Reproduce the whole listing, keeping each word unchanged.

Top of DATA SEGMENT

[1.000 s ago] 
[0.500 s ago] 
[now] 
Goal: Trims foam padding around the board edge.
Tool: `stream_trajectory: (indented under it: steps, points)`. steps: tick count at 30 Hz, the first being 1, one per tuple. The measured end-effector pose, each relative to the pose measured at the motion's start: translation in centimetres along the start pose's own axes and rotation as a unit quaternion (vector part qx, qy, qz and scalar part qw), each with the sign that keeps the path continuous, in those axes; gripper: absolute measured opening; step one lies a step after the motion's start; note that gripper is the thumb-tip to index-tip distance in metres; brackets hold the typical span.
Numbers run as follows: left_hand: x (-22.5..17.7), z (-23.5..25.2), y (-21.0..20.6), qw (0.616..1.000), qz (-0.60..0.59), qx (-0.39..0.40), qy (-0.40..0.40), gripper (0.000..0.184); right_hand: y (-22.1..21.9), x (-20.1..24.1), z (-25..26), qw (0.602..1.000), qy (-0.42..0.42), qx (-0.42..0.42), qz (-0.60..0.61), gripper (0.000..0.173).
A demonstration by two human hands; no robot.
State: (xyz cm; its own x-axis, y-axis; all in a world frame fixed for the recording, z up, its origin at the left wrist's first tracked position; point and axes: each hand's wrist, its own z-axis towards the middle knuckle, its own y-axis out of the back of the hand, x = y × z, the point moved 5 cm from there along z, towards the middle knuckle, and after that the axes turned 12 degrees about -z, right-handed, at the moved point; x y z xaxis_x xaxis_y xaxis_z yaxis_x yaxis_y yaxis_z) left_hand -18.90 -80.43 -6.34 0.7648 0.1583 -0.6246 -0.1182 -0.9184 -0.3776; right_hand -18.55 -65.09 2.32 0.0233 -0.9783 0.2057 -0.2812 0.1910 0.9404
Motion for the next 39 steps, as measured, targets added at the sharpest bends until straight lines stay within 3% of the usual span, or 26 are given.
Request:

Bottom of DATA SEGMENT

**REPLY**:
[1.000 s ago] 
[0.500 s ago] 
[now] 
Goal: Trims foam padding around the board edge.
Tool: `stream_trajectory: (indented under it: steps, points)`. steps: tick count at 30 Hz, the first being 1, one per tuple. The measured end-effector pose, each relative to the pose measured at the motion's start: translation in centimetres along the start pose's own axes and rotation as a unit quaternion (vector part qx, qy, qz and scalar part qw), each with the sign that keeps the path continuous, in those axes; gripper: absolute measured opening; step one lies a step after the motion's start; note that gripper is the thumb-tip to index-tip distance in metres; brackets hold the typical span.
Numbers run as follows: left_hand: x (-22.5..17.7), z (-23.5..25.2), y (-21.0..20.6), qw (0.616..1.000), qz (-0.60..0.59), qx (-0.39..0.40), qy (-0.40..0.40), gripper (0.000..0.184); right_hand: y (-22.1..21.9), x (-20.1..24.1), z (-25..26), qw (0.602..1.000), qy (-0.42..0.42), qx (-0.42..0.42), qz (-0.60..0.61), gripper (0.000..0.173).
A demonstration by two human hands; no robot.
State: (xyz cm; its own x-axis, y-axis; all in a world frame fixed for the recording, z up, its origin at the left wrist's first tracked position; point and axes: each hand's wrist, its own z-axis towards the middle knuckle, its own y-axis out of the back of the hand, x = y × z, the point moved 5 cm from there along z, towards the middle knuckle, and after that the axes turned 12 degrees about -z, right-handed, at the moved point; x y z xaxis_x xaxis_y xaxis_z yaxis_x yaxis_y yaxis_z) left_hand -18.90 -80.43 -6.34 0.7648 0.1583 -0.6246 -0.1182 -0.9184 -0.3776; right_hand -18.55 -65.09 2.32 0.0233 -0.9783 0.2057 -0.2812 0.1910 0.9404
Motion for the next 39 steps, as measured, targets added at the sharpest bends until straight lines stay within 3% of the usual span, or 26 are given.
Request:

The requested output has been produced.